Michael Vesely – Founder
Pat Quan – VP Business Development
It’s going to be hard to get the impact of the product across in words, but the nuts and bolts of the system combine a 3D display panel with head tracking and a stylus to enable you to interact with objects in a 3D simulation as if they were real.
Most likely, the biggest part of what makes the illusion so convincing is the real time head tracking and how the display adjusts to every movement you make to keep the displayed image correctly projected. I have taken a look at some systems with head tracking to adjust and calibrate autostereo displays, and demos with head tracking to produce holographic like displays – but this was the best and most responsive system I have seen so far! I suspect it is looking at trackers on the glasses you are wearing to precisely calculate the position of your eyes.

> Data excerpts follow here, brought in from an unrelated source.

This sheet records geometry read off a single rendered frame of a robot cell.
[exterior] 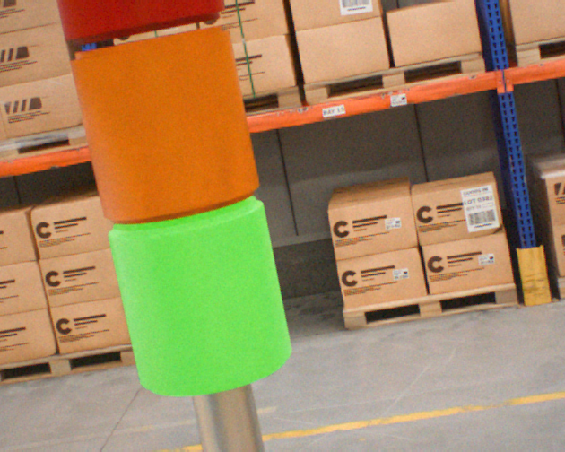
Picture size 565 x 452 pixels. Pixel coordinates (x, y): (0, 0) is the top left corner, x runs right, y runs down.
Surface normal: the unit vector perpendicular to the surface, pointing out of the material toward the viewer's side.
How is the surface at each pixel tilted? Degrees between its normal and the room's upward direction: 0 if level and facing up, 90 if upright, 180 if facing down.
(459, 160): 90
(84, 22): 90
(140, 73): 90
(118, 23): 90
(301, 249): 38
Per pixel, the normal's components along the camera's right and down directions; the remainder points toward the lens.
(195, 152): 0.37, 0.10
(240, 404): 0.70, 0.00
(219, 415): -0.26, 0.22
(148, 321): -0.60, 0.26

The second most important part is probably the way the stylus lets you reach in and interact with the objects in the display. Clearly, the accuracy and responsiveness of the system of knowing where the stylus is and how its oriented are critical. It uses a ray projected from the tip when you press a button to let you select and interact with things. It’ss amazing how it looks like a laser is really shooting out from the stylus. It’s not like its roughly in the right place and a frame or two behind in the update as you move it around – no, it looks like its a beam coming out of the physical device in your hand. As you move your head and your hand to see how it looks, it continues to be convincing.The last piece that really brings the system together is the resolution and quality of the passive 3D display panel. Normally, an LCD passive display sacrifices resolution and looks pixilated – especially when you get close to it. This one doesn’t, and its really amazing how each eye sees a full resolution image. Unlike a consumer display that needs to look good for both 2D and 3D, theirs is strictly for 3D and is just spectacular. The details are proprietary, but they are using two panels and are not having problems with view angle, color, or intensity.
Even though it’s expensive and primarily geared towards commercial applications, the zSpace interface really shows where things are headed with the convergence of display and user interaction. I think this will open up great opportunities for games that we have never seen before (or felt like we could touch!).